Reflectometry simulations performance - Reusing an already performing engine

In this notebook, a naïve approach is taken to assess the feasibility of extracting the computing engine from Refnx and embed it somewhere else. In this particular case, the computatinal engine of Refnx was embedded into a single-purpose python api developed from scratch.
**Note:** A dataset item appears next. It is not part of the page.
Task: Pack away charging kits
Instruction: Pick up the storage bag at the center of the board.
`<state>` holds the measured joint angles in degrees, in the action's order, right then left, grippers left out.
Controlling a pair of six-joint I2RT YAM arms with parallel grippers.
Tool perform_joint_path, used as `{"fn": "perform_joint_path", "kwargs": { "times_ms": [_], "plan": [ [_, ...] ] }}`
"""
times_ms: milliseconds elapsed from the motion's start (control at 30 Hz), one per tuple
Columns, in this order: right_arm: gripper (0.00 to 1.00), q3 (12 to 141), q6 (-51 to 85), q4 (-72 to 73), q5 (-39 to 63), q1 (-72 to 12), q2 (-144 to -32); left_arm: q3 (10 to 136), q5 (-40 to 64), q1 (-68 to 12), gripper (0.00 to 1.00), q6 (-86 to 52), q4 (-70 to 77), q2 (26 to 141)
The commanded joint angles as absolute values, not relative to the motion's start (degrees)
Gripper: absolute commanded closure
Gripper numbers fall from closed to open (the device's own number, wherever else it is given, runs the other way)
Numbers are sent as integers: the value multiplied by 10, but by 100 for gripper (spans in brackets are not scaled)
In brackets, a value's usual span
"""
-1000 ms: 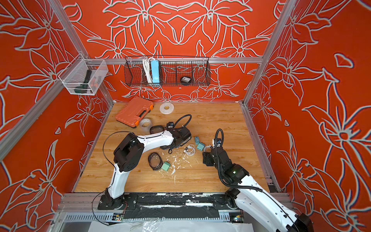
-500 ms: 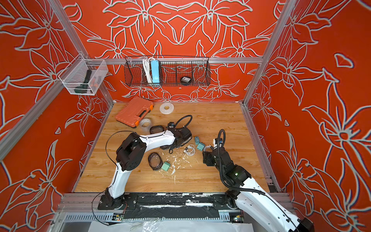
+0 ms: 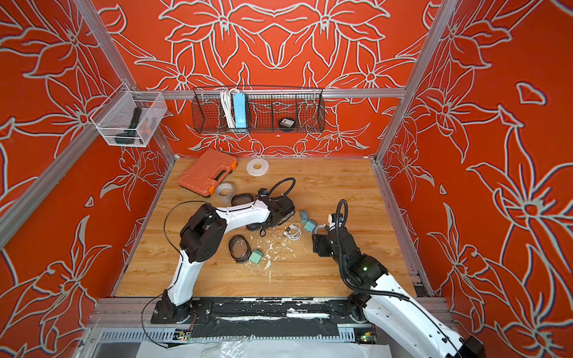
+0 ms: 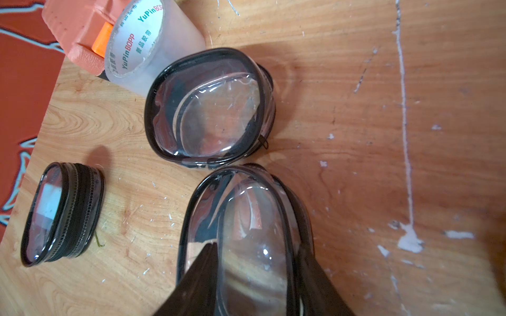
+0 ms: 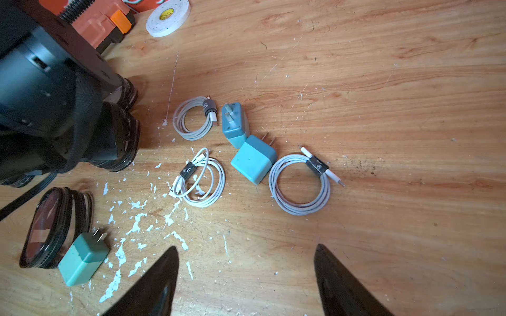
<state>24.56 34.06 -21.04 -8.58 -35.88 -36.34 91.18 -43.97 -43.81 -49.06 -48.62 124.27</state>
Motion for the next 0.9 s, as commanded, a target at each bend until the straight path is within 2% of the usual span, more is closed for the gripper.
{"fn": "perform_joint_path", "kwargs": {
  "times_ms": [0, 200, 400, 500, 667, 867],
  "plan": [
    [22, 244, 354, -215, -81, -355, -362, 922, -459, -434, 63, -499, -507, 1255],
    [22, 241, 357, -210, -77, -355, -363, 915, -464, -433, 86, -507, -512, 1248],
    [23, 235, 369, -185, -61, -355, -379, 893, -462, -433, 100, -505, -503, 1221],
    [26, 239, 386, -168, -53, -355, -417, 873, -454, -433, 100, -496, -487, 1201],
    [32, 290, 399, -150, -35, -357, -544, 788, -386, -433, 100, -417, -362, 1116],
    [32, 324, 396, -97, 0, -361, -646, 702, -330, -433, 100, -348, -264, 1028]
  ]
}}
The new SWIG api was put to the following tests for the Ti-Ni bilayer model:

  • Time scaling with the number of layers
  • Time taken to run a simple simulation
  • Time scaling with the simulation resolution

The accuracy of the results was demonstrated by comparison with results obtained by BornAgain and the timings were compared to the timings obtained using Refnx.

In [1]:
%reset -f
import numpy as np
from matplotlib import pyplot as plt
import time
In [2]:
def theta_to_q(theta, wavelength = 1.0):
    return 4.0 * np.pi * np.sin(theta*np.pi/180.0) / wavelength

def q_to_theta(qvec, wavelength = 1.0):
    return 180.0 * np.arcsin( wavelength * qvec / (4.0*np.pi) ) / np.pi

def plot_timings_comparison(timings_a, timings_b, x_label):
    FigSize = 7
    FontSize = 20
    BorderWidth = 3
    plt.rcParams.update({'font.size': FontSize})
    plt.rcParams.update({'axes.linewidth': BorderWidth})    
    plt.figure(figsize=(FigSize,FigSize))
    plt.plot(timings_a[:,0], timings_a[:,1], 'o-',label = "Refnx")
    plt.plot(timings_b[:,0], timings_b[:,1], 'o-',label = "Reflectawesometry")
    plt.legend()
    plt.grid()
    plt.ylabel("$t \, [s]$")
    plt.xlabel(x_label)
In [3]:
# Bornagain modules:
import bornagain as ba

def ba_reflectivity(multilayer,theta_vals):
    wavelength = 1.0 * ba.angstrom
    simulation = ba.SpecularSimulation()
    simulation.setBeamParameters(wavelength, theta_vals * ba.deg)
    simulation.setSample(multilayer)
    simulation.getOptions().setNumberOfThreads(1)
    simulation.runSimulation()
    results = simulation.result()
    simulation_data = results.data()
    return simulation_data.getArray()

def run_ba_model(num_bilayers,theta_vals):
    # creating materials
    m_ambient = ba.MaterialBySLD("Ambient", 0.0, 0.0)
    m_ti = ba.MaterialBySLD("Ti", -2.0e-06, 0.0)
    m_ni = ba.MaterialBySLD("Ni", 10.0e-06, 0.0)
    m_substrate = ba.MaterialBySLD("SiSubstrate", 2.07e-06, 0.0)
    
    # creating layers
    ambient_layer = ba.Layer(m_ambient)
    ti_layer = ba.Layer(m_ti, 30 * ba.angstrom)
    ni_layer = ba.Layer(m_ni, 70 * ba.angstrom)
    substrate_layer = ba.Layer(m_substrate)
    
    # creating the multilayer
    ti_ni_multilayer = ba.MultiLayer()
    
    ti_ni_multilayer.addLayer(ambient_layer)
    for i in range(num_bilayers):
        ti_ni_multilayer.addLayer(ti_layer)
        ti_ni_multilayer.addLayer(ni_layer)
    ti_ni_multilayer.addLayer(substrate_layer)
    
    
    reflectivity_values = ba_reflectivity(ti_ni_multilayer,theta_vals)
    
    return reflectivity_values
In [4]:
# Refnx modules:
import refnx, scipy
from refnx.reflect import SLD, ReflectModel, Slab, Structure, LipidLeaflet

def refnx_reflectivity(structure,qvals):
    return ReflectModel(structure, scale=1.0, bkg=0.0, dq=0.0).model(qvals)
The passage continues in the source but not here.